= Closed convex function =

Terms in Maths

In mathematics, a function $f: \mathbb{R}^n \rightarrow \mathbb{R}$ is said to be closed if for each $\alpha \in \mathbb{R}$, the sublevel set
$\{ x \in \mbox{dom} f \vert f(x) \leq \alpha \}$
is a closed set.

Equivalently, if the epigraph defined by
$\mbox{epi} f = \{ (x,t) \in \mathbb{R}^{n+1} \vert x \in \mbox{dom} f,\; f(x) \leq t\}$
is closed, then the function $f$ is closed.

This definition is valid for any function, but most used for convex functions.

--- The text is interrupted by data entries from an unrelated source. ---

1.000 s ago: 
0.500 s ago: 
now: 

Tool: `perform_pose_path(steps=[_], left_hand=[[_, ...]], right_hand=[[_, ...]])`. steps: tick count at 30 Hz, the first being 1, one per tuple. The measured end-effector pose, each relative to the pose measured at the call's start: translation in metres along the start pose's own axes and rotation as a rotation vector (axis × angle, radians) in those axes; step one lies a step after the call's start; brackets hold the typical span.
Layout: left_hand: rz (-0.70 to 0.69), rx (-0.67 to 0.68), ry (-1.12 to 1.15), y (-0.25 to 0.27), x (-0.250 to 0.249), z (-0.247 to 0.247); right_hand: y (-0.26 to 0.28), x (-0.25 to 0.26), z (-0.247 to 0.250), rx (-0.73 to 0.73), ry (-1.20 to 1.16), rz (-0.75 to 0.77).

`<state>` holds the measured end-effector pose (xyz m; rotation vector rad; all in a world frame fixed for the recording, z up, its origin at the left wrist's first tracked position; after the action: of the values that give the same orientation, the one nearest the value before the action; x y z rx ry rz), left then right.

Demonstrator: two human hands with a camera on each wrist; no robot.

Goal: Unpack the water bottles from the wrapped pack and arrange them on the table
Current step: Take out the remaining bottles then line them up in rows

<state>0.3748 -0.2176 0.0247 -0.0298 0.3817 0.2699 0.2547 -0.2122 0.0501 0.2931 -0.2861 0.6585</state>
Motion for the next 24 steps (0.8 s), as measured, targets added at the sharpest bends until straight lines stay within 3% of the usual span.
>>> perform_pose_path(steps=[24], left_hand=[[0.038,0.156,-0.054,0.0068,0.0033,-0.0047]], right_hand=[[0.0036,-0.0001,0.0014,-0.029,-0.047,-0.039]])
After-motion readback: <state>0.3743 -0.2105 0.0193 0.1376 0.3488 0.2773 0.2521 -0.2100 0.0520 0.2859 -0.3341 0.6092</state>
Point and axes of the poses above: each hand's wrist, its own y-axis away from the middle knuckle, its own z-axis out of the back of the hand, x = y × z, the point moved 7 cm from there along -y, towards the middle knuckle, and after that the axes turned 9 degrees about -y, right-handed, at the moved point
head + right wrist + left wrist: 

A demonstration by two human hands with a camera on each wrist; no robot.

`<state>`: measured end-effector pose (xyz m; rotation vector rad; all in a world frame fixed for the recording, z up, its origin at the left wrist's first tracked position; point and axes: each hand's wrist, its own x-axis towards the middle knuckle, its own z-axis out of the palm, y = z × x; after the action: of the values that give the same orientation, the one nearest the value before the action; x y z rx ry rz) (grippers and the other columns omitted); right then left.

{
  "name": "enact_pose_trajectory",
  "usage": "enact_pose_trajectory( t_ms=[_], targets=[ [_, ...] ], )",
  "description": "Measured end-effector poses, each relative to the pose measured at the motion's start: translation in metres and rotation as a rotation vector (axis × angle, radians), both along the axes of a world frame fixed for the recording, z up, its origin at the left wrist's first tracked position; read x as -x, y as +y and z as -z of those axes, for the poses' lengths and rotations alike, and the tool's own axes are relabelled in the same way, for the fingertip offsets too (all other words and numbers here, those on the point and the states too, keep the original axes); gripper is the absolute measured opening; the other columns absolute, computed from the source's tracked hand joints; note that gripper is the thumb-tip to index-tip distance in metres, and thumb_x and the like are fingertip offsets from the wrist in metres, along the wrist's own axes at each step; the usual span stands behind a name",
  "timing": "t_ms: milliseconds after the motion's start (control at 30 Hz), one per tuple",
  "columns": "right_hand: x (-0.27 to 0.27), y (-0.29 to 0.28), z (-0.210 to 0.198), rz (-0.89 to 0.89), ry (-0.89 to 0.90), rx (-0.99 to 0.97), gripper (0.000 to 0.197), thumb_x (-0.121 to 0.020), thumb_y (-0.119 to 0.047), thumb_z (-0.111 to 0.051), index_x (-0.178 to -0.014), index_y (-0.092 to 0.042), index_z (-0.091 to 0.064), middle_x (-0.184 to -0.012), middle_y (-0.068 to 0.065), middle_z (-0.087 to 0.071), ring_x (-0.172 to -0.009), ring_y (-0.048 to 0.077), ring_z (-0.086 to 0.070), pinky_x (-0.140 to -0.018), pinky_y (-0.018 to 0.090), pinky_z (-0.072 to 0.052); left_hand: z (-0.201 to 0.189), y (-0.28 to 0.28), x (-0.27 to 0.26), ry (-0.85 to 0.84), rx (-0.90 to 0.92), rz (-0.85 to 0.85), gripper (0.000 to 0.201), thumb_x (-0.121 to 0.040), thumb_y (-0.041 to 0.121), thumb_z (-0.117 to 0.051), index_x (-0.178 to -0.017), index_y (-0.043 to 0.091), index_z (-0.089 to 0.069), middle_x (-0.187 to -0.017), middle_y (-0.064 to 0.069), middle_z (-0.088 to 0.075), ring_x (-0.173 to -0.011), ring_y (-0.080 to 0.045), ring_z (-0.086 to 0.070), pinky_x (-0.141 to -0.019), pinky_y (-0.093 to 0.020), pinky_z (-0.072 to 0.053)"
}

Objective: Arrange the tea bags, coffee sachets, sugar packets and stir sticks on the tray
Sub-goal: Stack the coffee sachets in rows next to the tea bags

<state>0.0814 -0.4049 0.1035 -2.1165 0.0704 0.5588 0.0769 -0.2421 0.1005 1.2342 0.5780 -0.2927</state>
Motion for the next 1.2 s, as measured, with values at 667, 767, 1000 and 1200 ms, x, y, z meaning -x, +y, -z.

A proper convex function is closed if and only if it is lower semi-continuous.

==Properties==

- If $f: \mathbb{R}^n \rightarrow \mathbb{R}$ is a continuous function and $\mbox{dom} f$ is closed, then $f$ is closed.
- If $f: \mathbb R^n \rightarrow \mathbb R$ is a continuous function and $\mbox{dom} f$ is open, then $f$ is closed if and only if it converges to $\infty$ along every sequence converging to a boundary point of $\mbox{dom} f$.
- A closed proper convex function f is the pointwise supremum of the collection of all affine functions h such that h ≤ f (called the affine minorants of f).